In full and without change, transcribe the records below.

* **Input records**
Segment Open
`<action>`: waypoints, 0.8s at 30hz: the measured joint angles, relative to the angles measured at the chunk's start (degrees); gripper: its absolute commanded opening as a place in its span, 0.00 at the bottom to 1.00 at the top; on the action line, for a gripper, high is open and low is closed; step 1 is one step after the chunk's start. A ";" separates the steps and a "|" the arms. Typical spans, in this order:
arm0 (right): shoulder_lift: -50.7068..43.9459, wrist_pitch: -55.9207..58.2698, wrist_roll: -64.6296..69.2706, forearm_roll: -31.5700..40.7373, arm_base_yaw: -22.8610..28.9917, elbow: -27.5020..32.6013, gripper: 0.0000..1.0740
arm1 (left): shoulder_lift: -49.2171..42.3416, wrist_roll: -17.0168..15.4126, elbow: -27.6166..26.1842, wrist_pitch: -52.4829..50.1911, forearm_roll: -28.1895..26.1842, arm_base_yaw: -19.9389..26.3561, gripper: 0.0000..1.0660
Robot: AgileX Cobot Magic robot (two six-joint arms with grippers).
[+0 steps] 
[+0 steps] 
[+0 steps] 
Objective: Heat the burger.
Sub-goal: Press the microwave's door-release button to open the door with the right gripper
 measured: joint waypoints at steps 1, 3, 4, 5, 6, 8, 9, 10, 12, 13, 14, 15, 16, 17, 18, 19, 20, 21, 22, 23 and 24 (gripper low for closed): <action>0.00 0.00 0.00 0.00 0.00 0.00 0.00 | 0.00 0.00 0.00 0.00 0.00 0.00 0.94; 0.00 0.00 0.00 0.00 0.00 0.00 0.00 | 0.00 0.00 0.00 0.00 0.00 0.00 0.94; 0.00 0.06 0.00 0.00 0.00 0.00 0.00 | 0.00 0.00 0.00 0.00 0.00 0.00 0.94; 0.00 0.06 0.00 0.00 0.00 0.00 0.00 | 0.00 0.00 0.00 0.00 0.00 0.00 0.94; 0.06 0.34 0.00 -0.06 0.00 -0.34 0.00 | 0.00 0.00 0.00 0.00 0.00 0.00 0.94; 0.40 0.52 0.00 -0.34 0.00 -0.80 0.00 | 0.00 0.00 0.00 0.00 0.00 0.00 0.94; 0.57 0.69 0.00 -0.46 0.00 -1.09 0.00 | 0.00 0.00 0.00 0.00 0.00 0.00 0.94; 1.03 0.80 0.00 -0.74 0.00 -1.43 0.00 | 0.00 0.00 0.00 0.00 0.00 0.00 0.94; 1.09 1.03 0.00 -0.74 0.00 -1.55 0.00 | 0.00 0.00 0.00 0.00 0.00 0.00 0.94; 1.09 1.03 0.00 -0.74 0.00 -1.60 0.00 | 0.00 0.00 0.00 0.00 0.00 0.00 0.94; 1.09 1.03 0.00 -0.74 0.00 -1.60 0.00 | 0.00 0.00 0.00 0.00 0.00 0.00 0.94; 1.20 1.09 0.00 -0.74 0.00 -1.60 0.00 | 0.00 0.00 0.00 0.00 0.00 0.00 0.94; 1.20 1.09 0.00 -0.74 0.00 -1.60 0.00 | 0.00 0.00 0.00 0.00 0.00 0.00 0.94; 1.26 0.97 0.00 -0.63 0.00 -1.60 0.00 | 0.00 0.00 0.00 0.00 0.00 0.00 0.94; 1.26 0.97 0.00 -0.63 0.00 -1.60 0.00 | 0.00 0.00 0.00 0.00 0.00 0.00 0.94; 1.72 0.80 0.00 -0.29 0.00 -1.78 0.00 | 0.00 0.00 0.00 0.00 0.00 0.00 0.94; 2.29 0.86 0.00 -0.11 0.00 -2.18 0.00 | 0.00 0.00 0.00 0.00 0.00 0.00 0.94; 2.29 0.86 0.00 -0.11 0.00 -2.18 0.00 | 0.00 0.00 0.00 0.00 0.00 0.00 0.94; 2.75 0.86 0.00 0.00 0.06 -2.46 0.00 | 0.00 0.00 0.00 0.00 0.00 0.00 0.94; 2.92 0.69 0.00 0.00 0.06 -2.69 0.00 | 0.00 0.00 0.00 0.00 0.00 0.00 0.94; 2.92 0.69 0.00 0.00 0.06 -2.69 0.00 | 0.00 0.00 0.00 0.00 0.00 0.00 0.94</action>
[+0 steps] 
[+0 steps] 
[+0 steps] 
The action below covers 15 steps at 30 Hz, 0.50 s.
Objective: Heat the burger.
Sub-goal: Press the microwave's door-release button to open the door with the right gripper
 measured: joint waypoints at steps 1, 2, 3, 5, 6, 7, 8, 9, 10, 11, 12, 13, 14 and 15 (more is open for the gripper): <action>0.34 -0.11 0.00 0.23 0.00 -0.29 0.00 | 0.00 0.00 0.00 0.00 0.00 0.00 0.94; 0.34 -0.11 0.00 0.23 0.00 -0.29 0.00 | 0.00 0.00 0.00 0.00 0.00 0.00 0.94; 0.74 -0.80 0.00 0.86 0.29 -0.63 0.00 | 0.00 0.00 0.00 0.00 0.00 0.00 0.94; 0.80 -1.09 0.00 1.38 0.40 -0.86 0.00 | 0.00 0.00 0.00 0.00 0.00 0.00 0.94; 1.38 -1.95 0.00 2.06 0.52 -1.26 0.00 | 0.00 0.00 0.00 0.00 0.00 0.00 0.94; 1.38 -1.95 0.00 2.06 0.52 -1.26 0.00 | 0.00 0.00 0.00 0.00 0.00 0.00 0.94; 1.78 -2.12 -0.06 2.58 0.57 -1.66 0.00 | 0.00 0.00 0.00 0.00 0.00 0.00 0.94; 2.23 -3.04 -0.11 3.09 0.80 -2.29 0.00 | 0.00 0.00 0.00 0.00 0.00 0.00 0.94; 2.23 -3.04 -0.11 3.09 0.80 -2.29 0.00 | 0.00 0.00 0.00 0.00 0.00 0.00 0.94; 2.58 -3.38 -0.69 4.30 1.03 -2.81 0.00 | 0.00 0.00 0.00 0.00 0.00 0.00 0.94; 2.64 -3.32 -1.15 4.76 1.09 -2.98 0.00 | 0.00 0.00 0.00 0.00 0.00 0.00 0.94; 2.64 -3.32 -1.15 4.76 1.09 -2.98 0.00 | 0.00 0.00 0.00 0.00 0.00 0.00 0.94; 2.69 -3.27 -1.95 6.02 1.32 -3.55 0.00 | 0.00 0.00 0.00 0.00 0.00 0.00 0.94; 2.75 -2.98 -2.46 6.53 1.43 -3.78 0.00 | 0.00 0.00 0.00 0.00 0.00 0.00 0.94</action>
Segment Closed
* **Reply to the exercise**
`<action>`: waypoints, 0.8s at 30hz: the measured joint angles, relative to the angles measured at the chunk's start (degrees); gripper: its absolute commanded opening as a place in its span, 0.00 at the bottom to 1.00 at the top; on the action line, for a gripper, high is open and low is closed; step 1 is one step after the chunk's start. A ";" separates the steps and a "|" the arms. Typical spans, in this order:
arm0 (right): shoulder_lift: -50.7068..43.9459, wrist_pitch: -55.9207..58.2698, wrist_roll: -64.6296..69.2706, forearm_roll: -31.5700..40.7373, arm_base_yaw: -22.8610..28.9917, elbow: -27.5020..32.6013, gripper: 0.0000..1.0740
arm1 (left): shoulder_lift: -49.2171..42.3416, wrist_roll: -17.0168..15.4126, elbow: -27.6166..26.1842, wrist_pitch: -52.4829..50.1911, forearm_roll: -28.1895..26.1842, arm_base_yaw: -19.9389..26.3561, gripper: 0.0000..1.0660
Robot: AgileX Cobot Magic robot (two six-joint arms with grippers).
[+0 steps] 
[+0 steps] 
[+0 steps] 
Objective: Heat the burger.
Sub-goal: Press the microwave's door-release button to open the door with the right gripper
 measured: joint waypoints at steps 1, 3, 4, 5, 6, 8, 9, 10, 12, 13, 14, 15, 16, 17, 18, 19, 20, 21, 22, 23 and 24 (gripper low for closed): <action>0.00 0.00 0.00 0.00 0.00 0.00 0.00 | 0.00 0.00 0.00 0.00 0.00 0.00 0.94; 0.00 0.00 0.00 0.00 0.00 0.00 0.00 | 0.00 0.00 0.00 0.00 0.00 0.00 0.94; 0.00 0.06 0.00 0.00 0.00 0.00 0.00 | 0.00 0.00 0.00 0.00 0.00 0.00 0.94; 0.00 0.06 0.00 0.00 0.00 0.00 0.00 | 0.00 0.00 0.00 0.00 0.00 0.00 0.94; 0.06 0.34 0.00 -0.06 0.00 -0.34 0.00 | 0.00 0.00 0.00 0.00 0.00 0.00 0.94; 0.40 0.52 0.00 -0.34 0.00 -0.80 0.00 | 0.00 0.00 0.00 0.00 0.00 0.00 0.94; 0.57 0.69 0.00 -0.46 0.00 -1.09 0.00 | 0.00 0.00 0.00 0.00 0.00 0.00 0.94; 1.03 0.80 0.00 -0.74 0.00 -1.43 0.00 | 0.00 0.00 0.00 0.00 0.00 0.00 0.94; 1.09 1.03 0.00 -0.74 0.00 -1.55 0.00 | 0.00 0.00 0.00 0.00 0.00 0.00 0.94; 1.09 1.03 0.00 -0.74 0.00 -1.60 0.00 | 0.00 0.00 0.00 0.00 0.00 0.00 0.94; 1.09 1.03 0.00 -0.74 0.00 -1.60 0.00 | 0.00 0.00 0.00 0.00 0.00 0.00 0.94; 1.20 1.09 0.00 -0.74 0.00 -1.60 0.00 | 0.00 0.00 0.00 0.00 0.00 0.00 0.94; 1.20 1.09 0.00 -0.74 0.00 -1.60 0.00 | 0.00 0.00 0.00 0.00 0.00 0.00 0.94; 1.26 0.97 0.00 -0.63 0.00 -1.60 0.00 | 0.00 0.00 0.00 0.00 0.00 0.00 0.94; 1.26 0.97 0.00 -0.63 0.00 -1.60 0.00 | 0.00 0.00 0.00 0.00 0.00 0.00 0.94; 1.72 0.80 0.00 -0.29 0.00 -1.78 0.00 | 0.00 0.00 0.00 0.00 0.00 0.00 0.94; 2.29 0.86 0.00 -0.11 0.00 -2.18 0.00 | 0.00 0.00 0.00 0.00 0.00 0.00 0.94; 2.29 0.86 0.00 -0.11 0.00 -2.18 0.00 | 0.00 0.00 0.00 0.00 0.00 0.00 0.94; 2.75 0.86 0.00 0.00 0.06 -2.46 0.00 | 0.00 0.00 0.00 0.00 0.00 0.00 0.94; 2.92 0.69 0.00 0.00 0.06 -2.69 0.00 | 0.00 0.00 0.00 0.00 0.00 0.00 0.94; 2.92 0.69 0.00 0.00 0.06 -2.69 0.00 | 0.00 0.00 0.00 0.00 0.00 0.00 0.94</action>
[+0 steps] 
[+0 steps] 
[+0 steps] 
The action below covers 15 steps at 30 Hz, 0.50 s.
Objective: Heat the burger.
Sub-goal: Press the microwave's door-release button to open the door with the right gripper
 measured: joint waypoints at steps 1, 2, 3, 5, 6, 7, 8, 9, 10, 11, 12, 13, 14 and 15 (more is open for the gripper): <action>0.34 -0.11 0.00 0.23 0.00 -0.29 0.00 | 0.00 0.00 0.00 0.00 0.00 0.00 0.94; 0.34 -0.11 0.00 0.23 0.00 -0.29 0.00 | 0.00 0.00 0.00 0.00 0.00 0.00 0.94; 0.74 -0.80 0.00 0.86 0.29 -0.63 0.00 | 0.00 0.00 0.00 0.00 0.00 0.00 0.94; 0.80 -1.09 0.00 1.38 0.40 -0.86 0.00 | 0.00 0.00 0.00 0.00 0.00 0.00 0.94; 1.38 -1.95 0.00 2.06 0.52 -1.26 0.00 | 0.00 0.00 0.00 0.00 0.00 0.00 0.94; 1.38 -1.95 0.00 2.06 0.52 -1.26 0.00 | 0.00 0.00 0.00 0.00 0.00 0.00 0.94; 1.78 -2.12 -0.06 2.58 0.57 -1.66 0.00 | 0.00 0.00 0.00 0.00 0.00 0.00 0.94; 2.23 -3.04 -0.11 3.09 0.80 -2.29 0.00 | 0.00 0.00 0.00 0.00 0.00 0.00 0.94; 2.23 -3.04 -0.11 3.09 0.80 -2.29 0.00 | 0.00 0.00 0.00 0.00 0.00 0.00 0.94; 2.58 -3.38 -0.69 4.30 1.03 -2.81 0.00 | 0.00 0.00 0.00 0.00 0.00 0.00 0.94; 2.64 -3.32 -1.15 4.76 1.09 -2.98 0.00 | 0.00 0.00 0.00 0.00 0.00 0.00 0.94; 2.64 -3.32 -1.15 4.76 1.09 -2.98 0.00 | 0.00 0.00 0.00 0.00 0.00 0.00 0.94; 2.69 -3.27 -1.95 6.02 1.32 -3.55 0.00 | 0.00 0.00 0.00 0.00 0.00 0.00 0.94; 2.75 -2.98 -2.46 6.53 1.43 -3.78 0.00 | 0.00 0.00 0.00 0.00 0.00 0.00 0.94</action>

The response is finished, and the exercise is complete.